Zawodnik Grupy Azoty Unii Tarnów bardzo dobrze rozpoczął poniedziałkowe zawody - w dwóch pierwszych biegach mijał linię mety na pierwszej lokacie, a później dołożył dwa "oczka". Na tym punktowanie Artura Czai zostało zakończone.
W trakcie jedenastej odsłony dnia Czaja uczestniczył w kolizji z Patrickiem Hougaardem. Do tego incydentu doszło na drugim łuku trzeciego okrążenia. Walczący o trzecią lokatę zawodnik Unii Tarnów zahaczył o tylne koło swojego rywala i obaj upadli. Żużlowcy dość szybko wstali z toru o własnych siłach, ale ślady po tym wypadku zostały.
Z powtórki wyścigu XI wykluczony został Artur Czaja.

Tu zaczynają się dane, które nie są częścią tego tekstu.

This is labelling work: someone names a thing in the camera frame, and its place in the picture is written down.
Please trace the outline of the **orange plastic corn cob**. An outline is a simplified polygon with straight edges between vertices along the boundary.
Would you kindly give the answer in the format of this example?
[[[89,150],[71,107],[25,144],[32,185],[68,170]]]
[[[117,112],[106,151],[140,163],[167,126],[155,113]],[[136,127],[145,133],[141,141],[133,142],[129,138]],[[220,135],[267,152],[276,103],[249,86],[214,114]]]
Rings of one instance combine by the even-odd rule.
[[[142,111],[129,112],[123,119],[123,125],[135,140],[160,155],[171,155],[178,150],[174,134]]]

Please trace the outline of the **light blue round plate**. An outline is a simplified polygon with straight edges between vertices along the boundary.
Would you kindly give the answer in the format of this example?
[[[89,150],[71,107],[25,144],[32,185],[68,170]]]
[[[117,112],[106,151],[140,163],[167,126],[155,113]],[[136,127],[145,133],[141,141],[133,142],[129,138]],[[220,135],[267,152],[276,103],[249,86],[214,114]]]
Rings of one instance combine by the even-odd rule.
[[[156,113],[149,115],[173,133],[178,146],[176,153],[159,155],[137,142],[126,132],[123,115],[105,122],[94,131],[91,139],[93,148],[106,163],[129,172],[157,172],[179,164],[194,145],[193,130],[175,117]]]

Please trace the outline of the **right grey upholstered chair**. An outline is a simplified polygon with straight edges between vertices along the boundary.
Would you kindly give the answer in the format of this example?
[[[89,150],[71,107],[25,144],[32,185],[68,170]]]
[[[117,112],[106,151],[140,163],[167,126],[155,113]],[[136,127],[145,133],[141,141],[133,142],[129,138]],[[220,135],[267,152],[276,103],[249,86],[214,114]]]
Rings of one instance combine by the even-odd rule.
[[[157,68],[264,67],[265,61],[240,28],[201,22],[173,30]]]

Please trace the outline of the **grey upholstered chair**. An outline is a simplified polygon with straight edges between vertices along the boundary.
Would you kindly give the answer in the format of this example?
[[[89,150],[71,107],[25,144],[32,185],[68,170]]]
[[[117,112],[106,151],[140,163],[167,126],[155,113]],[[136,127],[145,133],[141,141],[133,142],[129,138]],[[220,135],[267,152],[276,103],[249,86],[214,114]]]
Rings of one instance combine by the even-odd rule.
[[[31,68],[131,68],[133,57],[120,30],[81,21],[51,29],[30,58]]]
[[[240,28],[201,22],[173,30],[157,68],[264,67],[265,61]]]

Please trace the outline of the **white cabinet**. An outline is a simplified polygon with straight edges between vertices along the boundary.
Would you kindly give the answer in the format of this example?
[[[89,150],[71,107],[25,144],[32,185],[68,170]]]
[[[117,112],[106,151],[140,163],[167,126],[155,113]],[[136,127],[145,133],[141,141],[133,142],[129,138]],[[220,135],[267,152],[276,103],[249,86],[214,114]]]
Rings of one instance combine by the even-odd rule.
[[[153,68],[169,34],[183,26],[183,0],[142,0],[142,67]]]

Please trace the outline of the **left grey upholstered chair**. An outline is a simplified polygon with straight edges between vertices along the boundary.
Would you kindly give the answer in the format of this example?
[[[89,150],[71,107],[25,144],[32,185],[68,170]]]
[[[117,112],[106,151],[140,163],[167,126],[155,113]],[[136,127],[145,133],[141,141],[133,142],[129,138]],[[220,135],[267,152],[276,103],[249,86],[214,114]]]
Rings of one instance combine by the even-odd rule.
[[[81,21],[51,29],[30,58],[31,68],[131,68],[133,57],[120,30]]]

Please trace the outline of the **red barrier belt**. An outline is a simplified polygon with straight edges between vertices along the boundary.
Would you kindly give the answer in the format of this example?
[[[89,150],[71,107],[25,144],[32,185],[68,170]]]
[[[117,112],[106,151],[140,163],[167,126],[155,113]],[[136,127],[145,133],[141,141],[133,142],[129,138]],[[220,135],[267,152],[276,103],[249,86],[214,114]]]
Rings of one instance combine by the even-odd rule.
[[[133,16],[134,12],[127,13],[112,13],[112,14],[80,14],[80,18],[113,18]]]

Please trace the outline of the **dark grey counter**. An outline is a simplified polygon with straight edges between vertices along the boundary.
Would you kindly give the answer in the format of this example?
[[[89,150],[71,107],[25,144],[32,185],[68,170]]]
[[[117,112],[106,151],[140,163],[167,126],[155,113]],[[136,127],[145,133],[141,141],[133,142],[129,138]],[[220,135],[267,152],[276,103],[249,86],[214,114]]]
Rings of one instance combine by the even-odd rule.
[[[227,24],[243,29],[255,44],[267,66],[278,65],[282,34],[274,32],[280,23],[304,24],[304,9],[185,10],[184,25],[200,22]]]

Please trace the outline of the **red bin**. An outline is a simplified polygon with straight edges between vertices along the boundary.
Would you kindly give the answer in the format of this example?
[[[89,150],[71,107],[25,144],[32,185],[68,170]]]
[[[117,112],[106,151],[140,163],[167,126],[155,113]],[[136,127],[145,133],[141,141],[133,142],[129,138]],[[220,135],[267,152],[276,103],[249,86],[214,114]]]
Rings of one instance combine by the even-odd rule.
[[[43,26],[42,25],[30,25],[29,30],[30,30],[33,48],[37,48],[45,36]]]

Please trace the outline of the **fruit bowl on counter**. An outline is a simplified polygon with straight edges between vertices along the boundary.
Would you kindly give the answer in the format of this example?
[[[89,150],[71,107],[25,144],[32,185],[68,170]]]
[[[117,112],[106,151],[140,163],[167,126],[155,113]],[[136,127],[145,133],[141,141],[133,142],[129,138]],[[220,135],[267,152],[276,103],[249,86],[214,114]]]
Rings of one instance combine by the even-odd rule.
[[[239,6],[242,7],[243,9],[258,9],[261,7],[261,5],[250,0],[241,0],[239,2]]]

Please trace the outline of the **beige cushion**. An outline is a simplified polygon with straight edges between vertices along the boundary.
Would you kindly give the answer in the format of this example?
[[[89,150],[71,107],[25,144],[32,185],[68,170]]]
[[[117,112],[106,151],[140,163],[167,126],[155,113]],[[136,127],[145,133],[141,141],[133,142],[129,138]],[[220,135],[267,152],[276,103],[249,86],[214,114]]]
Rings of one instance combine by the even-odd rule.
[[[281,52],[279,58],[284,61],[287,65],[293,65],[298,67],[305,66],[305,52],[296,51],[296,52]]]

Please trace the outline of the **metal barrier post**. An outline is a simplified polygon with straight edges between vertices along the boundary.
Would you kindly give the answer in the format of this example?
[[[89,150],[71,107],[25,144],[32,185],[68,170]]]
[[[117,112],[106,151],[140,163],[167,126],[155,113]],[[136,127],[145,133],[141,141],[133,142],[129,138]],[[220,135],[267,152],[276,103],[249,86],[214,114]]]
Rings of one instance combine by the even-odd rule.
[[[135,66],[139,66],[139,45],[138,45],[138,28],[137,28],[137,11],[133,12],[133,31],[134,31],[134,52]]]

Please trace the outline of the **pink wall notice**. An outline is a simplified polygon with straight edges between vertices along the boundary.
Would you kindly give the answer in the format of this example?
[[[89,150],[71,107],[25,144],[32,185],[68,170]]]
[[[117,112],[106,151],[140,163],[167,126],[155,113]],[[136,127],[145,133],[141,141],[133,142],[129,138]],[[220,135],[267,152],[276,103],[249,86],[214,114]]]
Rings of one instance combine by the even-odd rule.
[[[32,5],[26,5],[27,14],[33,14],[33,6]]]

Później pojawił się on na krakowskim owalu jeszcze w biegu piętnastym, kiedy to minął linię mety na ostatniej lokacie. Znalazły się osoby, które zarzuciły zawodnikowi Unii, że nie wytrzymał końcówki spotkania. Ten postanowił odpowiedzieć za pośrednictwem swojego konta na Facebooku.
- Fajne zawody, szkoda tylko ostatniego biegu, chciałem wszystkich uświadomić, którzy mówią, że nie wytrzymałem końcówki (wskazanie na zdjęcie). Dodatkowo zmiana motocykla na drugi, bo pierwszy wyglądał jak harmonijka... Pozdrawiam - napisał Czaja.